W. MAZARI¹², H. BEZZAOUYA¹², L. BELBACHIR¹², A.S. BENDEDDOUCHE¹²
¹ Université Abou Bekr Belkaid – Faculté de médecine de Tlemcen Dr Benzerdjeb Benaouda ; ² Service de pédiatrie B – CHU Tlemcen, Algérie
Introduction :
La neurofibromatose de type 1 (NF1) est une affection génétique autosomique dominante fréquente, caractérisée par une expressivité clinique variable. Elle associe des manifestations cutanées, neurologiques, ophtalmologiques et osseuses, avec un risque de complications tumorales. Le diagnostic repose sur des critères cliniques bien établis.
Matériels et méthodes :
Décrire le profil épidémiologique, clinique, radiologique, thérapeutique et évolutif de patients atteints de NF1 suivis au service de pédiatrie CHU Tlemcen.
Résultats :
Notre série comprend 5 patients avec un âge moyen de 12 ans et demi, répartis en 2 garçons et 3 filles. Un antécédent familial de NF1 a été retrouvé chez un seul patient, tandis qu’une consanguinité a été notée dans 2 cas. Sur le plan clinique, tous les patients présentaient plus de 6 taches café-au-lait de taille supérieure à 5 mm, constituant le signe révélateur principal. Des lentigines axillaires et/ou inguinales ont été observées chez 4 patients. Un seul cas de neurofibromes segmentaires a été identifié. Les nodules de Lisch étaient présents chez 2 des 3 patients examinés.

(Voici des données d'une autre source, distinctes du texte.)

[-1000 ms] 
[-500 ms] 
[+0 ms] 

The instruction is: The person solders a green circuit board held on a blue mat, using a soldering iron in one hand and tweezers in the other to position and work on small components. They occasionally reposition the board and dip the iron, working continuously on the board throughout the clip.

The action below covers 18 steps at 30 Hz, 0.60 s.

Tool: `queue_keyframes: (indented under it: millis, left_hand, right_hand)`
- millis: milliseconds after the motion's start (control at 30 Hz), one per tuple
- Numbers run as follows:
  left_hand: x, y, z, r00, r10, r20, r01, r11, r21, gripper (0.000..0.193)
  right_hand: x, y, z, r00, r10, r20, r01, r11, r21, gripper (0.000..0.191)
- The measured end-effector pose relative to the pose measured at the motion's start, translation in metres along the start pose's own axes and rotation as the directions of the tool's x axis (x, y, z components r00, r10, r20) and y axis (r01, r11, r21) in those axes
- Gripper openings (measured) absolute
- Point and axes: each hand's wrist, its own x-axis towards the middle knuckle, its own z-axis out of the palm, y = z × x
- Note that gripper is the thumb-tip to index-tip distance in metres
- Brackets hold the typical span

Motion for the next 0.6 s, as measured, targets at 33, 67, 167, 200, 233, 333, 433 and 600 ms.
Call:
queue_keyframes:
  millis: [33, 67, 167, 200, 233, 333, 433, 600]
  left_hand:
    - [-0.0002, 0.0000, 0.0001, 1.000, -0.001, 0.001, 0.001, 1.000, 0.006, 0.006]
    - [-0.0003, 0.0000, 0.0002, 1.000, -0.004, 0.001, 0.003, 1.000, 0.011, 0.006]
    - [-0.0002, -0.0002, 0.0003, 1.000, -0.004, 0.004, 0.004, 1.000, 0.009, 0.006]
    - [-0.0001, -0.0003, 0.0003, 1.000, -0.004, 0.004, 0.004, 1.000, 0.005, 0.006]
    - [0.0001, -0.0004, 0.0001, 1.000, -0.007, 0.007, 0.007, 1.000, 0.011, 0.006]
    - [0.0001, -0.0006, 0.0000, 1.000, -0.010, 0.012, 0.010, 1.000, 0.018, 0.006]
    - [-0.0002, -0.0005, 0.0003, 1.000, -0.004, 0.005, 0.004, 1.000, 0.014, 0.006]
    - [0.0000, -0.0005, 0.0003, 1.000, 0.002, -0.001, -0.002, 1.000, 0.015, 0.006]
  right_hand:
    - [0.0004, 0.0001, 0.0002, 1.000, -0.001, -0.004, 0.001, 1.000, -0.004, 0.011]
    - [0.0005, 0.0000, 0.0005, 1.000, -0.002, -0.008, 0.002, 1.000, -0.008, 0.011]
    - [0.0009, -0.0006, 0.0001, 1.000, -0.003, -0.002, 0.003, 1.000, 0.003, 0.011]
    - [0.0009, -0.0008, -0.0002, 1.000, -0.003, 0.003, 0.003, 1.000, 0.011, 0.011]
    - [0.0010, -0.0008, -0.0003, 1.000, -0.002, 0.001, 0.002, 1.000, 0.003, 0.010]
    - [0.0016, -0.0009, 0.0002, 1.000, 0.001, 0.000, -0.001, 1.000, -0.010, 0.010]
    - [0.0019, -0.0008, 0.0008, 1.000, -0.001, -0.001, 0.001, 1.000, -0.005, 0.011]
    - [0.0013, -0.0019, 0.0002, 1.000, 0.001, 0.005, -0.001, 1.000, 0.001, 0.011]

L’atteinte neurologique était limitée, avec un seul cas de convulsions. L’imagerie par résonance magnétique cérébrale a objectivé des objets brillants non identifiés (OBNI) chez 2 patients, ainsi que des gliomes du nerf optique dans 2 cas. Une atteinte osseuse à type de scoliose a été retrouvée chez un patient. Concernant les complications, un retard staturo-pondéral a été observé chez 3 patients. Sur le plan thérapeutique, un patient a été mis sous valproate de sodium (Dépakine) pour contrôle des crises convulsives. Une patiente a nécessité une prise en charge neurochirurgicale pour hydrocéphalie associée à une masse cérébrale et une chirurgie de son neurofibrome segmentaire. L’évolution était hétérogène, marquée par la stabilité clinique chez certains patients et la survenue de complications chez d’autres, justifiant un suivi prolongé et multidisciplinaire.
Conclusion :
La NF1 se caractérise par une grande variabilité clinique, comme illustré dans notre série. Les manifestations cutanées restent constantes et essentielles au diagnostic, tandis que les complications neurologiques et tumorales conditionnent le pronostic. Une surveillance régulière, multidisciplinaire et à long terme est indispensable afin d’optimiser la prise en charge et améliorer la qualité de vie des patients.